Proof of Spectral Theorem – Linear Algebra

linear algebraspectral-theory

There are a number of results called Spectral Theorems. This question deals with the Linear Algebra result on normal operators, which has the self-adjoint case as a particular case.

In class, we saw the spectral theorem for self-adjoint operators, and the teacher attempted a sketch of a proof which nobody in the class understood. Writing my thesis, I hit into the normal operator case, so I was looking for a complete proof of it.

How is it proven?

Best Answer

The main reason for posting this was to answer it, thus collecting all this stuff in a single place for future reference -- and present too.

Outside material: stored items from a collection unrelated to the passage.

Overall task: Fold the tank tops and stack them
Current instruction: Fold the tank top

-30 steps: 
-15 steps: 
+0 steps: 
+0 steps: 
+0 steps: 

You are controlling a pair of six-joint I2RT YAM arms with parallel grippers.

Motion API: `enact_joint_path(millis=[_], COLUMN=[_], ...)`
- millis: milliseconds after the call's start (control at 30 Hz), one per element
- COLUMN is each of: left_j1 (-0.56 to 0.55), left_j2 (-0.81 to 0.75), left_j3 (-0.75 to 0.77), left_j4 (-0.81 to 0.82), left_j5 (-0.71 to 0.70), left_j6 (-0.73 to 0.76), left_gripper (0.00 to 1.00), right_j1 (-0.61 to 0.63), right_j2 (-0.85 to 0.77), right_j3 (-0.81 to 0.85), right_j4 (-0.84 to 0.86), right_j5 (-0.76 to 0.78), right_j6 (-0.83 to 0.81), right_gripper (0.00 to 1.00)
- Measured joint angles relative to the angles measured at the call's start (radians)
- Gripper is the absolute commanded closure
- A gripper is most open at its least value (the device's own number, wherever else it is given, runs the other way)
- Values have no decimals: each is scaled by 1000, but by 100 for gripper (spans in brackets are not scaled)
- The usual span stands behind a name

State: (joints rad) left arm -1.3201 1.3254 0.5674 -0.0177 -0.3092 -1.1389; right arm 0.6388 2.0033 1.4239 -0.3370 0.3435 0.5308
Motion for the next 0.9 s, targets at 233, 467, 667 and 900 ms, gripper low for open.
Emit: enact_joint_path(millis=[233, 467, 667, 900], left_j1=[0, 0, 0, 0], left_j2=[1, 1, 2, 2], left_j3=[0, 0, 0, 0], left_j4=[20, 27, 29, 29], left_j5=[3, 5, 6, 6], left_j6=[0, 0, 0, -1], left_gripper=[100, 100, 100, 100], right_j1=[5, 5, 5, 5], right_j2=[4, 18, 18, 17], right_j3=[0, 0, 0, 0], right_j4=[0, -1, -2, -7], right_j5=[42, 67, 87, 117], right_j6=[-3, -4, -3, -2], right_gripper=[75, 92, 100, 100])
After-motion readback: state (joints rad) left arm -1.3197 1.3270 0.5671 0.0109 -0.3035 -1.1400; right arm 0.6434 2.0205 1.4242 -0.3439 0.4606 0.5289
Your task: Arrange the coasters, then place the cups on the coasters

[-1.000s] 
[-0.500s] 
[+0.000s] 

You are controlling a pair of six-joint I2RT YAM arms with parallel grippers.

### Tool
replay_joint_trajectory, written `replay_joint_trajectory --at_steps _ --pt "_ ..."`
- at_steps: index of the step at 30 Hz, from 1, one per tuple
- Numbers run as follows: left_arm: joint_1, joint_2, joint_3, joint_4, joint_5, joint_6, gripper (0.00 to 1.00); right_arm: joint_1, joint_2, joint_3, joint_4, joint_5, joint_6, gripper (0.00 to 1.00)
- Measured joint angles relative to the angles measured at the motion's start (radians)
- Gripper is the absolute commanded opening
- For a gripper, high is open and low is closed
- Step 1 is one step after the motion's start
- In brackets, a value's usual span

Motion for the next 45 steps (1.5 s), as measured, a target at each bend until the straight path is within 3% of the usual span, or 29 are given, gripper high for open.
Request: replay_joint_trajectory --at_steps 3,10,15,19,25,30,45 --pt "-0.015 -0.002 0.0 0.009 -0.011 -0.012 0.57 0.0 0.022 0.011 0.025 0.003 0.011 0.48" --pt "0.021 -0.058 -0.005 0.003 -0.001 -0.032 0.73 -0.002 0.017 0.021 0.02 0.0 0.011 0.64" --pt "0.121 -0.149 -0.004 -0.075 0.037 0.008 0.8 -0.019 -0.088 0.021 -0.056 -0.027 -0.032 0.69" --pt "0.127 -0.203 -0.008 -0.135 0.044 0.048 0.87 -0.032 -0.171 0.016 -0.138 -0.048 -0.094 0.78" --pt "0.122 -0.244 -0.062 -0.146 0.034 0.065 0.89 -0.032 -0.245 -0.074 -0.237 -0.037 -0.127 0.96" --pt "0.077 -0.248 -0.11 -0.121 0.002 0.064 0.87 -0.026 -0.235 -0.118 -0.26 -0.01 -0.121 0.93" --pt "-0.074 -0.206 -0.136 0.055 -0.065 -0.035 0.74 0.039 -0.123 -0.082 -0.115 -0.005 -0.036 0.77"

The first item on this proof is that a linear operator on a finite-dimensional complex vector space admits an upper triangular representation. This is proved by induction on $n:=\dim V$, $V$ being the vector space. If it is 1D, the proof is trivial. Suppose $\dim V=n>1$ and the theorem holds for dimensions up to $n-1$. We know our operator $T$ has an eigenvalue. Indeed, consider $v,Tv,T^2v,T^3v,\dotsc,T^nv$. Those cannot be linearly independent if $v\neq0$, since they are $n+1$ and $\dim V=n$. So there exist $a_i\in\mathbb{C}$ such that: $$\sum_{i=1}^nT^iva_i=0.$$ Let $m$ be the largest index such that $a_m\neq0$. THis is not 0, since $v\neq0$. Factor the polynomial: $$a_0+a_1z+\dotso+a_mz^m=c(z-\lambda_1)\cdot\dotso\cdot(z-\lambda_m).$$ Substituting $T$ for $z$, and applying to $v$, we find: $$0=\left(\sum_{i=1}^ma_iT^i\right)v=c(T-\lambda_1I)\cdot\dotso\cdot(T-\lambda_mI)v,$$ so $T-\lambda_iI$ is not injective for some $i$. But this equates to $\lambda_i$ being an eigenvector, since not injective iff has nontrivial kernel iff $(T-\lambda_iI)v=0$ for some $v\neq0$ iff $\lambda_iv=Tv$ i.e. $\lambda_i$ is an eigenvector. So going back to our original $T$, consider any eigenvalue $\lambda$. $T-\lambda I$ is not injective, but by nullity+rank we have $T-\lambda I$ is not surjective. If $U=\mathrm{Im}(T-\lambda I)$ is the range of that operator, then $\dim U<\dim V$. Also, $U$ is invariant under $T$ since: $$Tu=(T-\lambda I)u+\lambda u,$$ and if $u\in U$ then both summands are in $U$. So $T|_U$ is an operator on $U$, and by induction there exists a basis of $U$ such that $T$ is represented by an upper triangular matrix w.r.t that basis. So if $k:=\dim U$ and that basis is $\{u_1,\dotsc,u_k$, then $Tu_j$ is in the span of $u_1,\dotsc,u_j$ for all $j\leq m$. Extend that basis to a basis of $V$ by adding extra vectors $v_1,\dotsc,v_{n-k}$. $Tv_i$ is in the span of $u_1,\dotsc,u_k$ for all $i\leq n-k$, thus in that of $u_1,\dotsc,u_k,v_1,\dotsc,v_i$. And this gives us upper triangularity of the matrix representing $T$ w.r.t. $u_1,\dotsc,u_k,v_1,\dotsc,v_{n-k}$, QED.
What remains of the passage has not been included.